--- Task to carry out ---
Repeat word for word every line from the one holding "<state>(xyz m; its" to the end of the material below.

--- Dataset content ---
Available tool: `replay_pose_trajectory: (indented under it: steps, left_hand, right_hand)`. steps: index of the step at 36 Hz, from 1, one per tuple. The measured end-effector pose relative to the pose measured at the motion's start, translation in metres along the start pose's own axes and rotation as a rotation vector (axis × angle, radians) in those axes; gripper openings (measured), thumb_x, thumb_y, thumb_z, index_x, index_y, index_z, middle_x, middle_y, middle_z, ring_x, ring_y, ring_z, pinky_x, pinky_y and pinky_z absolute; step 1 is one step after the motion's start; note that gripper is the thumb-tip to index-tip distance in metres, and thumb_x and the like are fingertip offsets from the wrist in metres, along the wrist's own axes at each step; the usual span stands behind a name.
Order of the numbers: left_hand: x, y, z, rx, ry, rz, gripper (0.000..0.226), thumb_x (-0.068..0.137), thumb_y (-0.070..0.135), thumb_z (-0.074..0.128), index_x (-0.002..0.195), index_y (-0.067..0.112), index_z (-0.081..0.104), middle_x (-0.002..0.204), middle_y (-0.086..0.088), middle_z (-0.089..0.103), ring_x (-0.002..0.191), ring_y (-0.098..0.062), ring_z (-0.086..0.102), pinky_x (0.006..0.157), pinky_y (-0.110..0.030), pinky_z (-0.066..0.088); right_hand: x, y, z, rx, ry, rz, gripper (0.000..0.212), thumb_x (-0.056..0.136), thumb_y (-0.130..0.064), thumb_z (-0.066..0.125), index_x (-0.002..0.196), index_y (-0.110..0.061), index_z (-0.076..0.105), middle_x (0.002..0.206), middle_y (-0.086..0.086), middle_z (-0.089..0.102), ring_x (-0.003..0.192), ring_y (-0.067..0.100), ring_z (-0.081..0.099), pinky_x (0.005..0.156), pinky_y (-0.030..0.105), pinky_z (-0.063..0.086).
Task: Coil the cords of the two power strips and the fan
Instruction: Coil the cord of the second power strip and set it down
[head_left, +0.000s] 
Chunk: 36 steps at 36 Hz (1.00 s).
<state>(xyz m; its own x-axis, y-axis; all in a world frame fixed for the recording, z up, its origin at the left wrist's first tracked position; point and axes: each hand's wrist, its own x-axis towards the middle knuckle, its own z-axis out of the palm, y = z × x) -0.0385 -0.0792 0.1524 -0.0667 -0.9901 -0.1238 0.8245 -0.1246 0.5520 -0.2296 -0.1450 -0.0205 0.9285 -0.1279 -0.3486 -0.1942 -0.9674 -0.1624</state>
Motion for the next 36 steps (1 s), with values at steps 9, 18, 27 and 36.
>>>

--- Task output ---
<state>(xyz m; its own x-axis, y-axis; all in a world frame fixed for the recording, z up, its origin at the left wrist's first tracked position; point and axes: each hand's wrist, its own x-axis towards the middle knuckle, its own z-axis out of the palm, y = z × x) -0.0385 -0.0792 0.1524 -0.0667 -0.9901 -0.1238 0.8245 -0.1246 0.5520 -0.2296 -0.1450 -0.0205 0.9285 -0.1279 -0.3486 -0.1942 -0.9674 -0.1624</state>
Motion for the next 36 steps (1 s), with values at steps 9, 18, 27 and 36.
>>>

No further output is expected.